## SOURCE MATERIAL
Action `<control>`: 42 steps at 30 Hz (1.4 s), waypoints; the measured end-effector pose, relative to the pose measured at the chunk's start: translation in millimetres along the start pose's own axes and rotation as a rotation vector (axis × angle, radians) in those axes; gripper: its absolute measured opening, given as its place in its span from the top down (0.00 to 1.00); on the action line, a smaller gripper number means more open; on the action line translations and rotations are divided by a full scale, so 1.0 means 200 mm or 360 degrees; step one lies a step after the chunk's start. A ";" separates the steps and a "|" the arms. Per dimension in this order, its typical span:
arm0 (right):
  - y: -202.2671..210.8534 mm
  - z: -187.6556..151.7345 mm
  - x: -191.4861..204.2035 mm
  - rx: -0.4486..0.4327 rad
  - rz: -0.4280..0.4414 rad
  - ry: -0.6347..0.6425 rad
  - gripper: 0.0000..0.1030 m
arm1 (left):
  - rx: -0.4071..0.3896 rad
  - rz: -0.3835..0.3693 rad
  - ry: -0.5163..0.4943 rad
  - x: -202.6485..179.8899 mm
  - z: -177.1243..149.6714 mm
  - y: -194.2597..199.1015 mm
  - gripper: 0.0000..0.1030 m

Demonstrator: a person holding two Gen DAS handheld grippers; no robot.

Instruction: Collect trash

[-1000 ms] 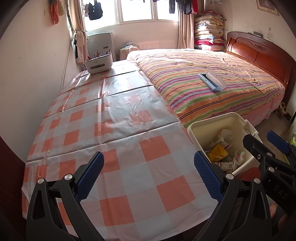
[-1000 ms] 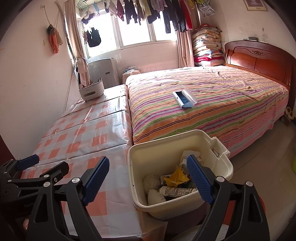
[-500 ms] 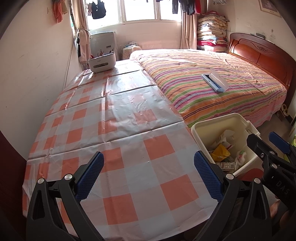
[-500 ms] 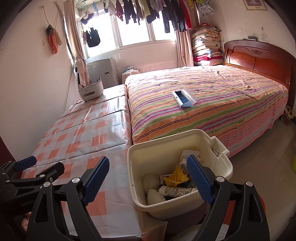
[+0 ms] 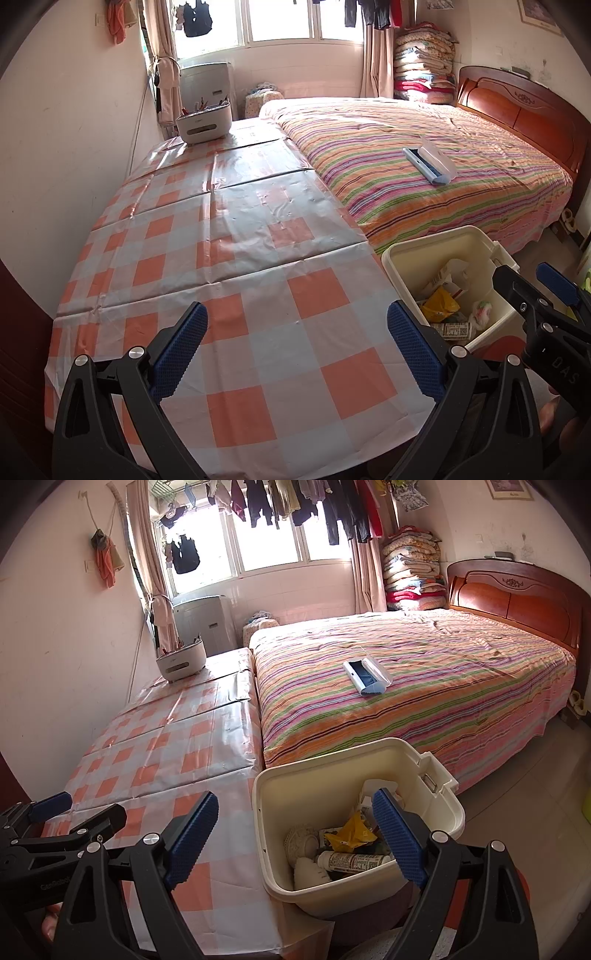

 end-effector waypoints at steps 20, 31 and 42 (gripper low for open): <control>-0.01 0.00 0.00 0.0012 0.0010 -0.0006 0.19 | 0.0026 -0.0005 -0.0029 -0.02 -0.01 -0.02 0.06; -0.04 -0.03 -0.05 0.0025 -0.0003 -0.0028 0.19 | 0.0076 -0.0057 -0.0045 -0.07 -0.03 -0.07 0.06; -0.04 -0.04 -0.11 0.0029 -0.0021 -0.0058 0.19 | 0.0050 -0.0077 -0.0122 -0.16 -0.01 -0.07 0.06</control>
Point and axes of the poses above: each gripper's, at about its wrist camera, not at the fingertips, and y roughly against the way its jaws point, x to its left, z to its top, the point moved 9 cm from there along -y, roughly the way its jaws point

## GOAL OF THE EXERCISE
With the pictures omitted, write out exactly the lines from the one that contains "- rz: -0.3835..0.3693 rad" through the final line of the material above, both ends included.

## EXERCISE ANSWER
  - rz: -0.3835..0.3693 rad
  - ry: -0.5163..0.4943 rad
  - x: -202.6485..179.8899 mm
  - z: -177.1243..149.6714 mm
  - y: -194.2597..199.1015 mm
  - gripper: 0.0000..0.1030 m

Demonstrator: a person holding two Gen DAS handheld grippers; no robot.

Instruction: Collect trash

[-1000 ms] 
[-1000 ms] 
[-500 ms] 
[-500 ms] 
[+0 ms] 

 end-effector waypoints at steps 20, 31 and 42 (gripper low for open): <control>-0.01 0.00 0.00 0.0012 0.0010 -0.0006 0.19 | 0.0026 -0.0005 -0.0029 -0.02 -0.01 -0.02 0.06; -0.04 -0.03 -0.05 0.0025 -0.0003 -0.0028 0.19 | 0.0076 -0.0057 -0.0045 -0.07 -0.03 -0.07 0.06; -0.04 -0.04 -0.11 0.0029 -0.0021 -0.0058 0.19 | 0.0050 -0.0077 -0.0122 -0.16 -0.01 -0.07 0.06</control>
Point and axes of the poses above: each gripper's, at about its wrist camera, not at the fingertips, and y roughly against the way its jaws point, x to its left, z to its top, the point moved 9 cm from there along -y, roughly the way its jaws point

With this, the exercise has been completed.